> BRIEF
Gather all lines from the material that contain "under".

> DATASET EXTRACT
● ● ● ● ● ● ●

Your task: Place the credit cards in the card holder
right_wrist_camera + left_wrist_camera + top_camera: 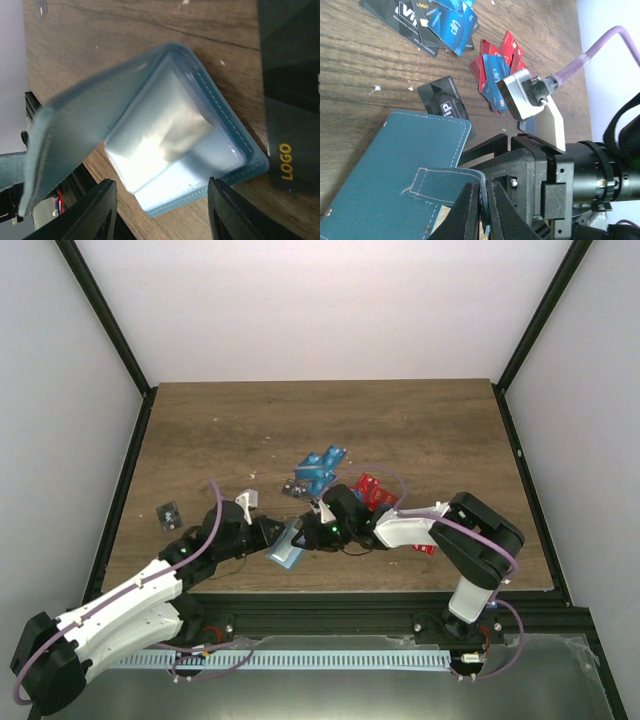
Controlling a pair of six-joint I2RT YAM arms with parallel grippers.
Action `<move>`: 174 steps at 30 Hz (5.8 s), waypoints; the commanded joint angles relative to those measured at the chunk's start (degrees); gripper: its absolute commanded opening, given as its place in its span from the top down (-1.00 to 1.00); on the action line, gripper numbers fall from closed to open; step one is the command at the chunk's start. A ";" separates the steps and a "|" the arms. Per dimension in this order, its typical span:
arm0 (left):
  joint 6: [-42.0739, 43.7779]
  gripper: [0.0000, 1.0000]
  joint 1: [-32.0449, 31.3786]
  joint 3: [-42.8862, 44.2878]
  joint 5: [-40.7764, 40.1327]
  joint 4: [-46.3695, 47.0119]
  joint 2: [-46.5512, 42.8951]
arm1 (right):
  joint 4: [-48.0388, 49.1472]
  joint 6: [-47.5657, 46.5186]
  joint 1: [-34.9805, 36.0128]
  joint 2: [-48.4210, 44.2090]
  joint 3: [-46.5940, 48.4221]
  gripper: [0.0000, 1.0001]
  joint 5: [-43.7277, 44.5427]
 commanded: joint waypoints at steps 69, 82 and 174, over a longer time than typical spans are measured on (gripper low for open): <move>7.01 0.92 11.70 -6.11 -4.62 -6.94 3.16 | -6.64 -0.31 0.54 3.46 5.76 0.05 4.59; 7.12 0.92 11.70 -7.70 -4.66 -5.50 5.67 | 1.83 0.08 0.54 4.48 4.62 -0.02 -3.00; 13.81 0.48 10.47 -3.47 9.04 13.88 24.29 | -30.12 -16.31 -3.84 -4.90 13.22 -0.02 15.66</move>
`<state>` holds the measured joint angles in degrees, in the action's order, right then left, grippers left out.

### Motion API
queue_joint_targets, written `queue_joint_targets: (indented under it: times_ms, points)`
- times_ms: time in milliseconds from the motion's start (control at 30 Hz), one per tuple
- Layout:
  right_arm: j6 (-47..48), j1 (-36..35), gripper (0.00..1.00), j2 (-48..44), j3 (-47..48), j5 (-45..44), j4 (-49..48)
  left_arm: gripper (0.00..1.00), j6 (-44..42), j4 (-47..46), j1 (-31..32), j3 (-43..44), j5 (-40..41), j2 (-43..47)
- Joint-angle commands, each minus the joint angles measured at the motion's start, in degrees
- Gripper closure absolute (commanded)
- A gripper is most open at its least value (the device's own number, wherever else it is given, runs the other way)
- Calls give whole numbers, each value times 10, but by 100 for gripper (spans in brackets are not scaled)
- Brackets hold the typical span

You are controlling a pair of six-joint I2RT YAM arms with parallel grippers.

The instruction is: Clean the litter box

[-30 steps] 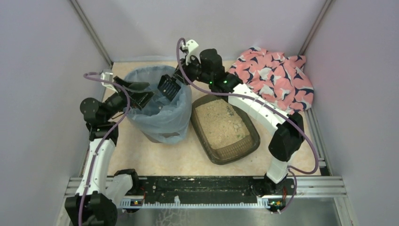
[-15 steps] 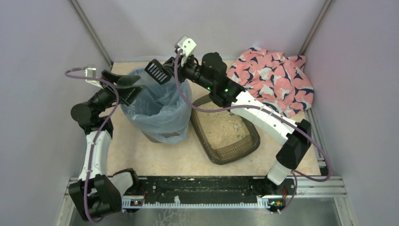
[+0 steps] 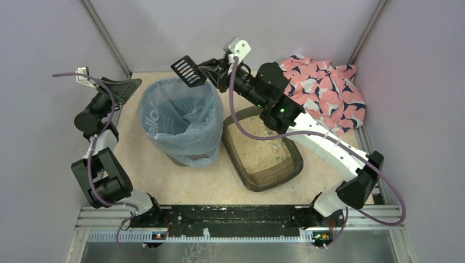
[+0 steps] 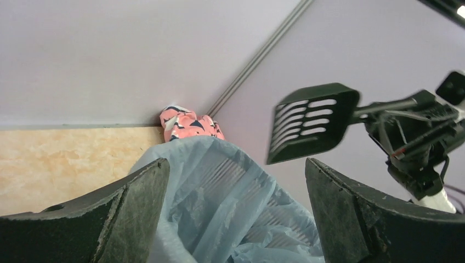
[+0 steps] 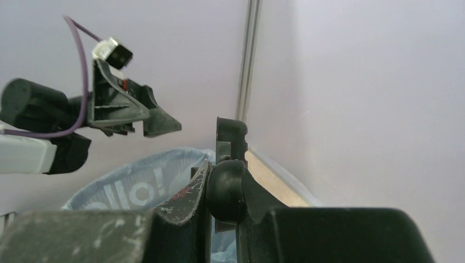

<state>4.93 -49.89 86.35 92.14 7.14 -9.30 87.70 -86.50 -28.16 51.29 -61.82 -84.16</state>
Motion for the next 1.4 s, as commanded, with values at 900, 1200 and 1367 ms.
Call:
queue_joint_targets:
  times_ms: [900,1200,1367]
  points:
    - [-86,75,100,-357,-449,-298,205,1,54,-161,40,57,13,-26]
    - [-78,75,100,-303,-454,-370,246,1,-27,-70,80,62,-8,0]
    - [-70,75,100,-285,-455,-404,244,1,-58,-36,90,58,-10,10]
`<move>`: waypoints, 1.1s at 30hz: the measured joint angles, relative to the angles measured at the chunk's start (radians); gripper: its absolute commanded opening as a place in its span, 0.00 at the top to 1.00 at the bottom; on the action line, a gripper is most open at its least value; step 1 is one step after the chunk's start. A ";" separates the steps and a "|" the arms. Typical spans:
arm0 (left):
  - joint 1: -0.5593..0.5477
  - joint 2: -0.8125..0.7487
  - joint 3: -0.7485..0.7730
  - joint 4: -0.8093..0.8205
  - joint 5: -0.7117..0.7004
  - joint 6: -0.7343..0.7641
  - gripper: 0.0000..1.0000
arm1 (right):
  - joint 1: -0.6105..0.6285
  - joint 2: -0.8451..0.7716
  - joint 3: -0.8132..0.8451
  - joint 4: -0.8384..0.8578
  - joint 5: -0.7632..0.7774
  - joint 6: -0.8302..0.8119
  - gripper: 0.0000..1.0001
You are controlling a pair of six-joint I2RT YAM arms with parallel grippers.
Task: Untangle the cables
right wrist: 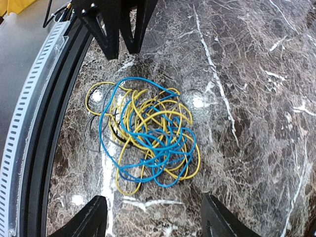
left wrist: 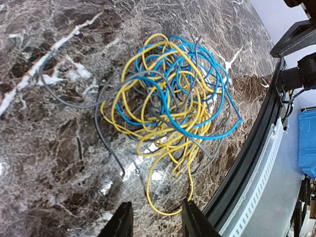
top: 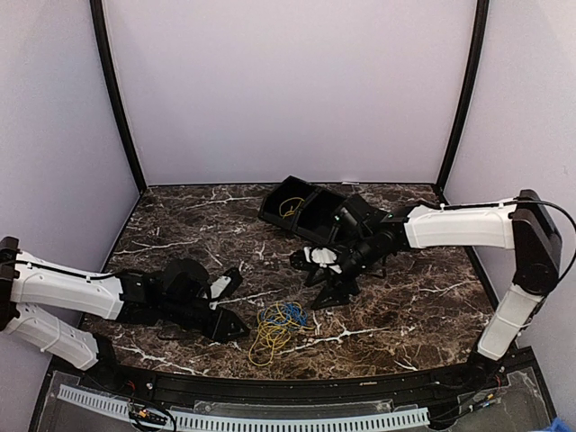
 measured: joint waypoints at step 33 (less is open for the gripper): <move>-0.119 0.304 -0.039 0.397 -0.154 0.152 1.00 | 0.096 0.084 0.056 0.034 0.012 0.036 0.29</move>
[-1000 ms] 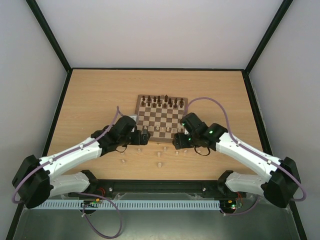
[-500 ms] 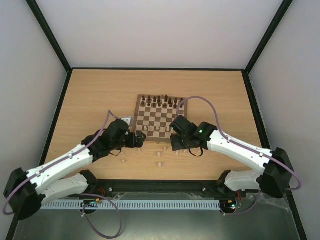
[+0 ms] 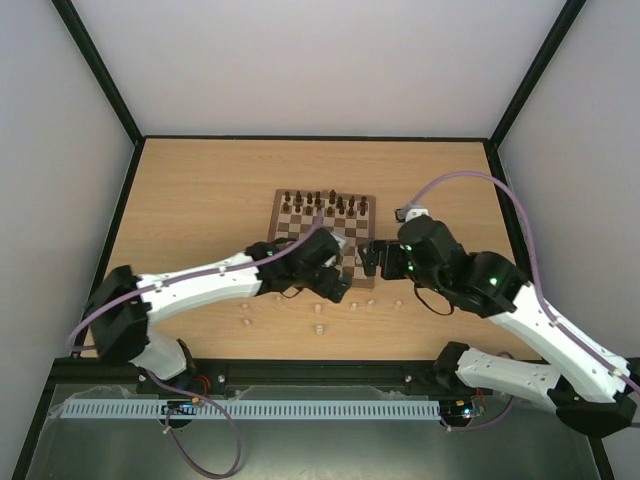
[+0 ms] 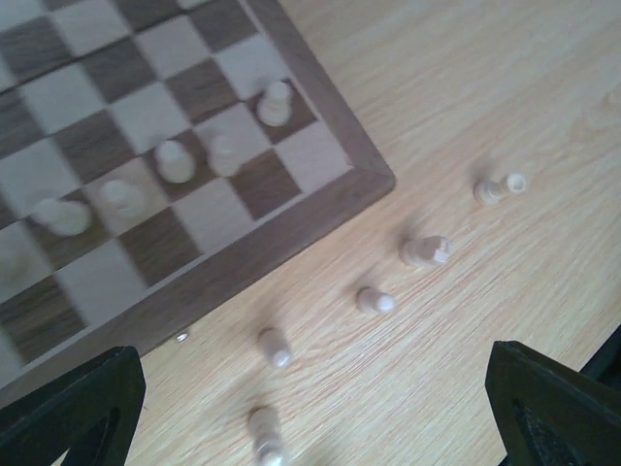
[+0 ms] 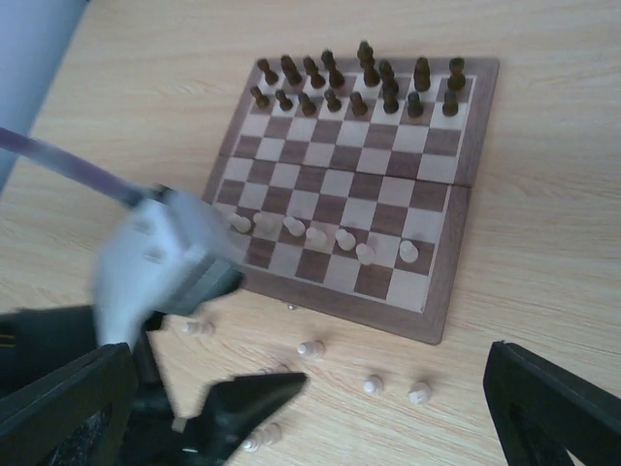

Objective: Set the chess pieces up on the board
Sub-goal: Pick up the chess piece at the center of the board, then place the chess piece on the chessboard.

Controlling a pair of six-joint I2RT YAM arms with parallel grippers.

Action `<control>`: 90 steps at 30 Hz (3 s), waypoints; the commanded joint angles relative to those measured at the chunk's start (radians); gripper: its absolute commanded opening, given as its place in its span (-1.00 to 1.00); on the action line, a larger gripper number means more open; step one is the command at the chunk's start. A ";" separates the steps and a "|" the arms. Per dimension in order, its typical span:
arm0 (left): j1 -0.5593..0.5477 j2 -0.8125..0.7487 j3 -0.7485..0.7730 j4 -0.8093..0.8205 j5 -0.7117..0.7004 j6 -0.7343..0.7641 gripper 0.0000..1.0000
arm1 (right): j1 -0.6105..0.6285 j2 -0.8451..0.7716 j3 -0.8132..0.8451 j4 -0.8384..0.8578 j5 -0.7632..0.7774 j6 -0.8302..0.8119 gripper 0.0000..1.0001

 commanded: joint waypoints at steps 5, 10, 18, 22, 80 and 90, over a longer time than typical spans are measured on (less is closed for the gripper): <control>-0.090 0.246 0.152 -0.119 -0.015 0.113 0.82 | 0.004 -0.086 0.048 -0.125 0.025 -0.006 0.97; -0.107 0.305 0.177 -0.130 -0.004 0.130 0.41 | 0.003 -0.107 0.049 -0.135 0.020 -0.023 0.97; -0.116 0.397 0.234 -0.123 0.031 0.162 0.03 | 0.004 -0.110 0.050 -0.132 0.013 -0.045 0.97; -0.117 0.439 0.254 -0.117 0.057 0.167 -0.04 | 0.003 -0.116 0.042 -0.136 0.019 -0.047 0.97; 0.381 0.193 0.166 -0.245 -0.092 0.015 -0.80 | 0.004 -0.122 -0.002 -0.107 0.029 -0.114 0.97; 0.387 0.263 0.129 -0.206 -0.125 -0.002 -0.79 | 0.004 -0.120 -0.026 -0.097 0.018 -0.106 0.97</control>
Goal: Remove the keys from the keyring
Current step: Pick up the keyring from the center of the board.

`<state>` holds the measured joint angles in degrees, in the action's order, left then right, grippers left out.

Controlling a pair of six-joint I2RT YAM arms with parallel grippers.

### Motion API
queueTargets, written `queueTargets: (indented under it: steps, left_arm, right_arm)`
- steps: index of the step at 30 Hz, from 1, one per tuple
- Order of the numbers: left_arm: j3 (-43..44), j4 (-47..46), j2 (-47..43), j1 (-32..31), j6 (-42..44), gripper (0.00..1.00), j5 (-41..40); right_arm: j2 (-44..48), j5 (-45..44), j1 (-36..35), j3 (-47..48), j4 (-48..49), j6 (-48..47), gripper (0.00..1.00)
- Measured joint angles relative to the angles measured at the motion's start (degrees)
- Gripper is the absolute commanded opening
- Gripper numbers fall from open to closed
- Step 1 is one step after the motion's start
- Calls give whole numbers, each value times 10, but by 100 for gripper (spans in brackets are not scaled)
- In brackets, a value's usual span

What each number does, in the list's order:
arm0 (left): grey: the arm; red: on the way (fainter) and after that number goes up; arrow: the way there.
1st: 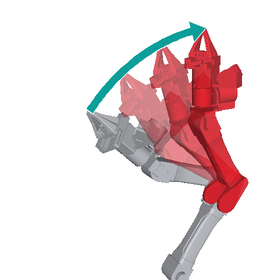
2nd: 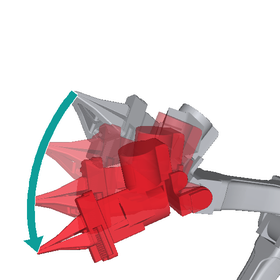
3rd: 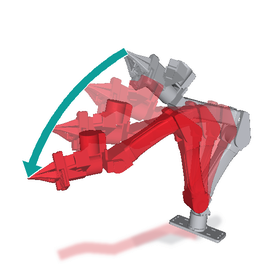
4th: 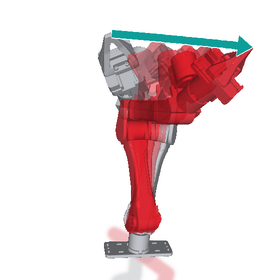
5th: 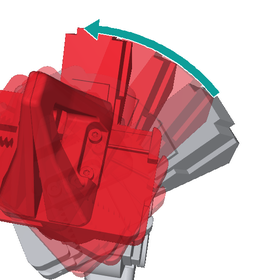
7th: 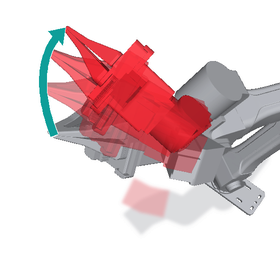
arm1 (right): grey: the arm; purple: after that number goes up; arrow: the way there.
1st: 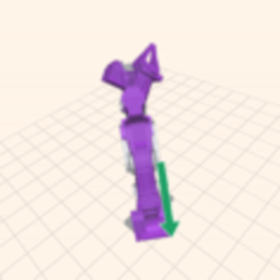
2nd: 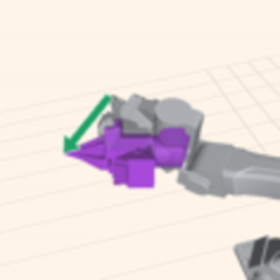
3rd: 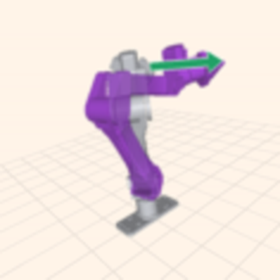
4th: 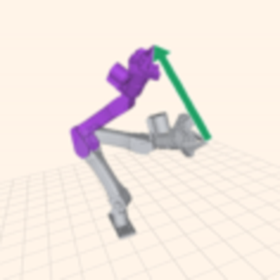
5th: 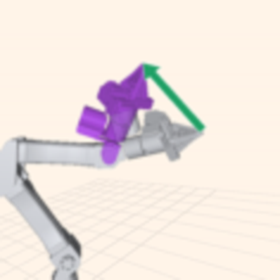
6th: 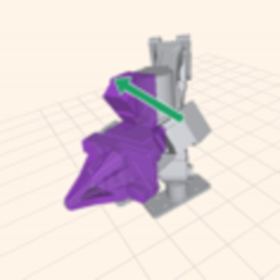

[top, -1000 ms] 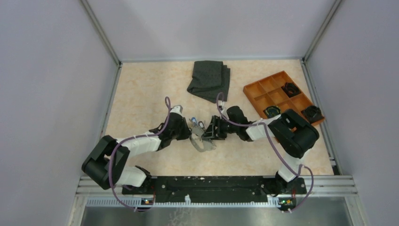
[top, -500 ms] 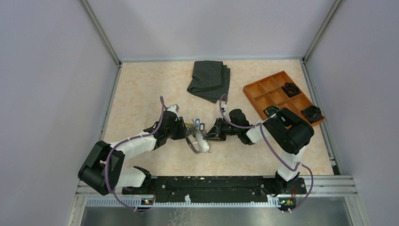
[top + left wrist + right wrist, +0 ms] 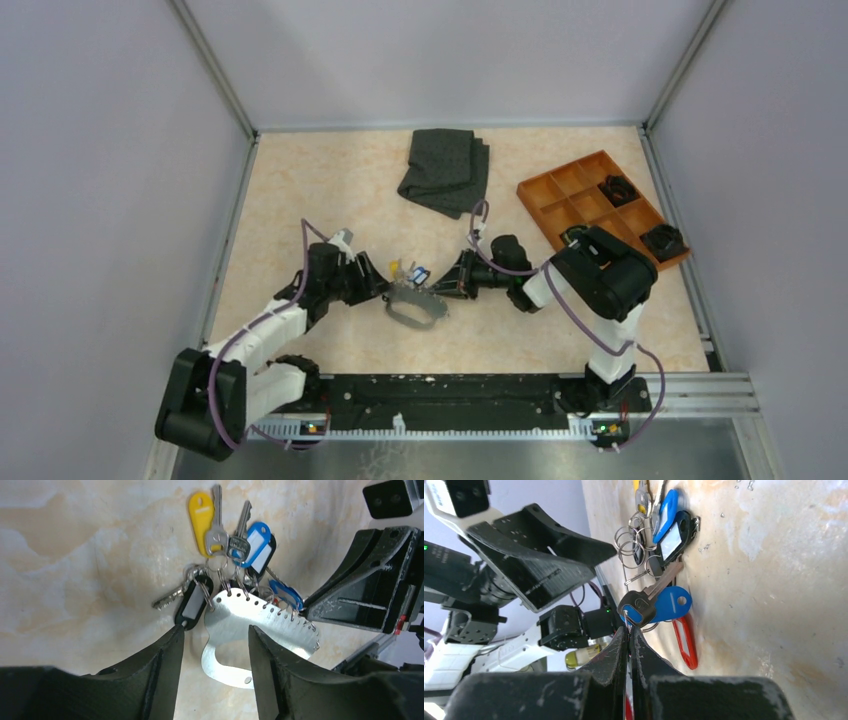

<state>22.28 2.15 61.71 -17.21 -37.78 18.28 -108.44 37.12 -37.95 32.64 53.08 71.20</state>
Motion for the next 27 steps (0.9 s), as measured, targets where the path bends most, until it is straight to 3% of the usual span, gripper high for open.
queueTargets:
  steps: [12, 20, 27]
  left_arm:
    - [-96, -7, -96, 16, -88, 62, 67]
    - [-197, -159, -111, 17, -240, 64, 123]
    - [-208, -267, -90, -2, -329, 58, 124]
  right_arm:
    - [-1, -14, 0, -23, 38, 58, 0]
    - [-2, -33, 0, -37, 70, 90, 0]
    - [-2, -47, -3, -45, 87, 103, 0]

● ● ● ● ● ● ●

> RESPONSE BELOW
queue_joint_targets, written `queue_joint_targets: (indented under it: times_ms, points)`
queueTargets, written `queueTargets: (indented under it: steps, left_arm, right_arm)`

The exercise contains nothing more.